Avril 2007 Tribune

On assiste actuellement en Europe, et notamment en France, au déferlement de vastes campagnes d’«information du public» sur des «maladies».
Pas n’importe quelles «maladies»: des états déclarés «pathologiques» pour lesquels des firmes veulent à tout prix développer les ventes de leurs médicaments: «syndrome métabolique», «ostéoporose», «insuffisance sexuelle », «déprime», «agitation des enfants», etc.
Pas n’importe quels «partenaires» de campagnes: le plus souvent l’association d’une firme, avec son «sponsoring» et son «savoir-faire», d’une société médicale dite savante (sponsorisée) et, si possible, de la caution d’un organisme public porte-chandelle.
Pas n’importe quels moyens mis en œuvre: des actions d’ampleur considérable, multimédias, multicibles, avec distributions massives sur la voie publique.
Bien en amont de ces campagnes, le terrain a été préparé. Les prescripteurs, les pharmaciens, les infirmiers ont été «travaillés» par les visiteurs médicaux et les leaders d’opinion. Les Agences du médicament ont petit à petit autorisé des indications plus larges ou plus imprécises. Les structures gouvernementales ad hoc ont accepté la prise en charge de prix élevés. Au niveau international, la définition des critères d’intervention dans ces «maladies» a été préalablement arrangée, de façon à ce que la majeure partie de la population soit considérée comme «malade», justifiant les médicaments commercialisés par les sponsors des campagnes.

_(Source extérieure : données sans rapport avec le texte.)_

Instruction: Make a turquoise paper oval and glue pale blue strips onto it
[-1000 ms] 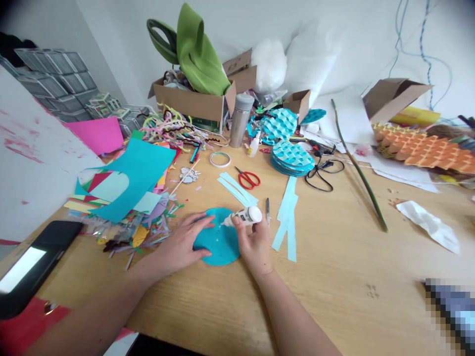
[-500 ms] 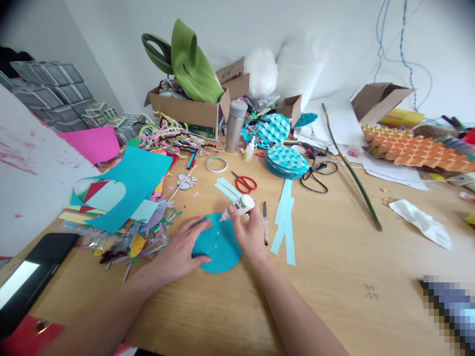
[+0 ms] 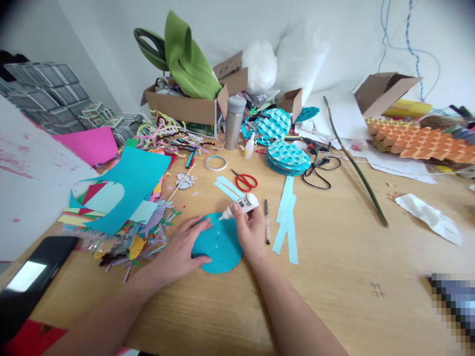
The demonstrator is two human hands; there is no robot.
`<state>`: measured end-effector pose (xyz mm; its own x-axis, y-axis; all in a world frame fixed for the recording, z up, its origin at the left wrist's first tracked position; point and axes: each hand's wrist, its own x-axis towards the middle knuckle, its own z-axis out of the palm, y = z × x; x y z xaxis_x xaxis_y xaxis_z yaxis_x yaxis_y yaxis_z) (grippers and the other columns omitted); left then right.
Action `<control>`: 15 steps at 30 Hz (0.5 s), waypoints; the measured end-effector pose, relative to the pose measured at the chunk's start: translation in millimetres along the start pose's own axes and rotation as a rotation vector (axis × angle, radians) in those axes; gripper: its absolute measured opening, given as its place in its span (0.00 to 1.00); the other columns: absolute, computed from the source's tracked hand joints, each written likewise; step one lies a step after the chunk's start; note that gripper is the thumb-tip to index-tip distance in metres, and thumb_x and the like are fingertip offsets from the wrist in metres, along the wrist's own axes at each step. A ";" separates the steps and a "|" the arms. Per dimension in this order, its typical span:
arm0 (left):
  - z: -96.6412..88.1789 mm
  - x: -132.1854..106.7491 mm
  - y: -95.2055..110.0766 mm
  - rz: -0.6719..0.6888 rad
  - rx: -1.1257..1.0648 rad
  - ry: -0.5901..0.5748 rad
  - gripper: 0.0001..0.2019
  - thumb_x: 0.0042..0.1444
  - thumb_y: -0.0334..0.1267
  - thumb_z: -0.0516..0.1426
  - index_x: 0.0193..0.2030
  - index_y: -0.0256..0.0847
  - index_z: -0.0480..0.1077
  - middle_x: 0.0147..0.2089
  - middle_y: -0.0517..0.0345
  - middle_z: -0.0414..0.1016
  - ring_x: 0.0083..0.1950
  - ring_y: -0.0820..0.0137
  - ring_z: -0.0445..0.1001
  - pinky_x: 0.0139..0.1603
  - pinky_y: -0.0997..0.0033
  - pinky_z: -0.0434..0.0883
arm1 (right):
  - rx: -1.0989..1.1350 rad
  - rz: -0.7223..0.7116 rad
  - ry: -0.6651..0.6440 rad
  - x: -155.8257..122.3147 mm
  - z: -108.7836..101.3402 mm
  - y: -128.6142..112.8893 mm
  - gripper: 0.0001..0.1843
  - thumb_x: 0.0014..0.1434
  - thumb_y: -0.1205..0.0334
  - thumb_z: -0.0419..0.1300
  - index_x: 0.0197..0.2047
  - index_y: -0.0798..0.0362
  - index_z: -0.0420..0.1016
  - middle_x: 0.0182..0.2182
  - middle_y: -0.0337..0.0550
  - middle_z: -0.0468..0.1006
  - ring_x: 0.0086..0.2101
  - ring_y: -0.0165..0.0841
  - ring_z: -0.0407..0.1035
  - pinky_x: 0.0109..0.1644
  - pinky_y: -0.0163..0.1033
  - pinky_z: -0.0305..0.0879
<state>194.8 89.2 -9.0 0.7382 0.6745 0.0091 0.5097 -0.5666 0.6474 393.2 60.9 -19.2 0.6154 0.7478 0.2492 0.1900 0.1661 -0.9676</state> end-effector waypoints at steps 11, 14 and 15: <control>-24.3 -13.4 31.2 0.077 -0.634 0.081 0.19 0.66 0.51 0.49 0.54 0.44 0.72 0.58 0.50 0.73 0.65 0.58 0.65 0.66 0.53 0.60 | 0.503 0.244 0.156 17.4 -18.6 -11.8 0.19 0.46 0.50 0.72 0.30 0.53 0.70 0.27 0.34 0.70 0.27 0.27 0.66 0.31 0.34 0.65; -31.9 -33.8 70.6 0.173 -1.192 -0.301 0.36 0.65 0.62 0.34 0.54 0.40 0.73 0.54 0.47 0.76 0.57 0.55 0.73 0.62 0.50 0.64 | 0.588 0.260 0.169 12.5 -31.6 -12.0 0.18 0.46 0.52 0.73 0.32 0.53 0.72 0.29 0.35 0.72 0.29 0.28 0.69 0.31 0.33 0.68; -32.4 -40.7 82.2 0.186 -1.288 -0.459 0.43 0.62 0.65 0.28 0.55 0.38 0.73 0.54 0.44 0.76 0.57 0.53 0.74 0.60 0.49 0.66 | 0.619 0.265 0.178 10.2 -34.6 -11.4 0.18 0.45 0.53 0.73 0.32 0.52 0.72 0.29 0.35 0.73 0.30 0.28 0.70 0.31 0.33 0.68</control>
<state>192.3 30.5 68.6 0.9561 0.2803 0.0860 -0.1910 0.3732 0.9079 423.7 44.4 -4.3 0.7070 0.7057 -0.0470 -0.4223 0.3679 -0.8284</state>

Examinez par exemple le concept de «préhypertension artérielle». N’est-il pas beau cet élargissement de la population à traiter! A combien de milliards d’euros va se solder la surdépense à l’échelle de l’Europe? Pour quels résultats en termes de morbimortalité cardiovasculaire, et pour combien d’effets indésirables de toutes sortes?
Ces campagnes d’ «information du public» mises en œuvre dans le cadre de plans marketing planétaires ne doivent pas être confondues avec l’information-santé solide, comparative, qu’attendent les utilisateurs des services de santé.
L’information-santé véritable n’a rien à voir avec le dépistage alarmiste, le rabattage organisé, au service d’intérêts particuliers. L’information-santé n’est pas là pour tromper, pour vanter des bénéfices hypothétiques et taire les effets indésirables possibles. Elle est là pour donner les moyens du choix, de la décision partagée.
Les soignants sont-ils complices des manipulations en cours? Ou resteront-ils garants de la confiance des citoyens pour les choix cohérents de santé?
Editorial du n°278 de La Revue Prescrire, décembre 2006, reproduit avec l’aimable autorisation de la publication.